:: Information shown ::
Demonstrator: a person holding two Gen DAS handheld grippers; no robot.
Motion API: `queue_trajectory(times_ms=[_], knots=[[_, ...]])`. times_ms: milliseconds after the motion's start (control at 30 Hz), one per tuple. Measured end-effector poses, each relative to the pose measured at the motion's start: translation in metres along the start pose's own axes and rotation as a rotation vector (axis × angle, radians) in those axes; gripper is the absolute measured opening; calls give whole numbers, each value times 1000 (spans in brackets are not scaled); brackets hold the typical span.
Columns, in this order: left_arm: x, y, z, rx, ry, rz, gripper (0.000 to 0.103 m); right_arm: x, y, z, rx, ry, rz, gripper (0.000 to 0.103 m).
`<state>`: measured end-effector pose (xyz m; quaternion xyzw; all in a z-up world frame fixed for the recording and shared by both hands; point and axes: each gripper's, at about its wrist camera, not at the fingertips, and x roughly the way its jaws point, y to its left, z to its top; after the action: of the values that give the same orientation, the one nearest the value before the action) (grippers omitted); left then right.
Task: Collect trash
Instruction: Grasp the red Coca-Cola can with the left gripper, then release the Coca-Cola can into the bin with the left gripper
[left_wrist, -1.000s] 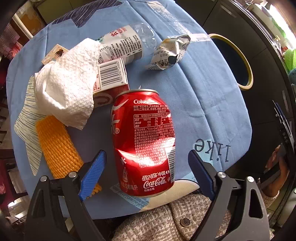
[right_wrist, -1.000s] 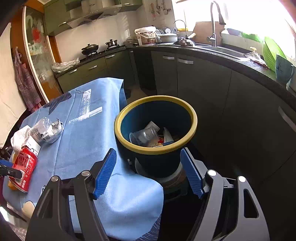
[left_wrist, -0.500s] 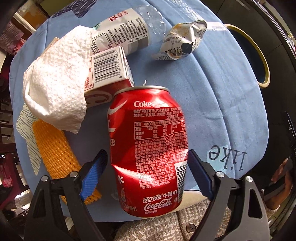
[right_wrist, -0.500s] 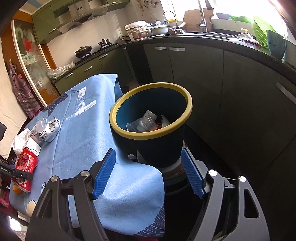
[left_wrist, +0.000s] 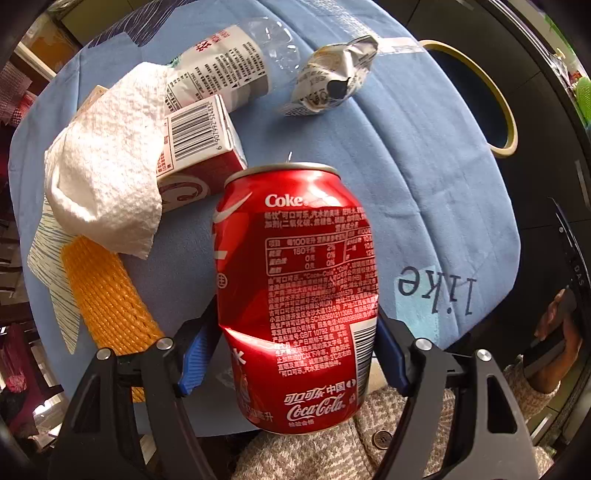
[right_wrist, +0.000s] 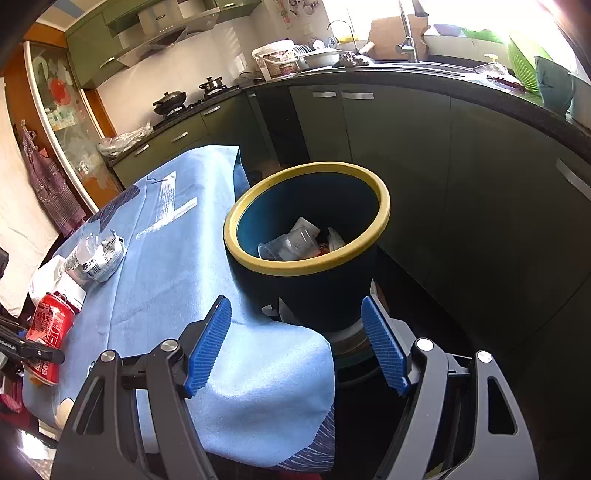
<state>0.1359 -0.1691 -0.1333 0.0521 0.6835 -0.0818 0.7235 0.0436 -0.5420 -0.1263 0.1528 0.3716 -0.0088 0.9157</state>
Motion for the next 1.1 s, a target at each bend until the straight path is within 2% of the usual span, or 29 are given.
queue_trajectory(times_ms=[200, 300, 400, 533, 700, 800, 967, 1100], knots=[[-17, -26, -1, 71, -24, -23, 71, -2, -2, 1, 3, -2, 3, 72], [-33, -51, 10, 138, -62, -43, 71, -9, -5, 2, 6, -16, -6, 72], [-55, -87, 36, 207, -137, -74, 71, -15, -12, 2, 11, -29, -23, 72], [-71, -147, 90, 312, -244, -106, 71, -23, -26, 1, 27, -34, -54, 72], [-55, -221, 157, 396, -273, -167, 71, -40, -54, -1, 73, -44, -114, 72], [-31, -258, 198, 407, -274, -148, 71, -48, -69, -2, 98, -45, -149, 72], [2, -286, 244, 371, -283, -89, 71, -56, -74, 1, 103, -57, -160, 73], [-16, -272, 239, 367, -328, -112, 71, -55, -72, 1, 87, -51, -147, 74]])
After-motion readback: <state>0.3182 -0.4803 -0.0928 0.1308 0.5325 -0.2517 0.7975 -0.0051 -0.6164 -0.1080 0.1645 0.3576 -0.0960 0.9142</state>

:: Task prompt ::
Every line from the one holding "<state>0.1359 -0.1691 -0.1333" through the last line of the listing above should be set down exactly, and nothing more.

:: Answer for this exercise ::
<state>0.1359 -0.1691 -0.1333 0.0521 0.6835 -0.0818 0.7235 0.0436 -0.5420 -0.1263 0.1528 0.3716 -0.0088 0.9157</state>
Motion for the next 1.1 s, a target at each bend until the straight path is within 2% of the usual span, or 29 are given.
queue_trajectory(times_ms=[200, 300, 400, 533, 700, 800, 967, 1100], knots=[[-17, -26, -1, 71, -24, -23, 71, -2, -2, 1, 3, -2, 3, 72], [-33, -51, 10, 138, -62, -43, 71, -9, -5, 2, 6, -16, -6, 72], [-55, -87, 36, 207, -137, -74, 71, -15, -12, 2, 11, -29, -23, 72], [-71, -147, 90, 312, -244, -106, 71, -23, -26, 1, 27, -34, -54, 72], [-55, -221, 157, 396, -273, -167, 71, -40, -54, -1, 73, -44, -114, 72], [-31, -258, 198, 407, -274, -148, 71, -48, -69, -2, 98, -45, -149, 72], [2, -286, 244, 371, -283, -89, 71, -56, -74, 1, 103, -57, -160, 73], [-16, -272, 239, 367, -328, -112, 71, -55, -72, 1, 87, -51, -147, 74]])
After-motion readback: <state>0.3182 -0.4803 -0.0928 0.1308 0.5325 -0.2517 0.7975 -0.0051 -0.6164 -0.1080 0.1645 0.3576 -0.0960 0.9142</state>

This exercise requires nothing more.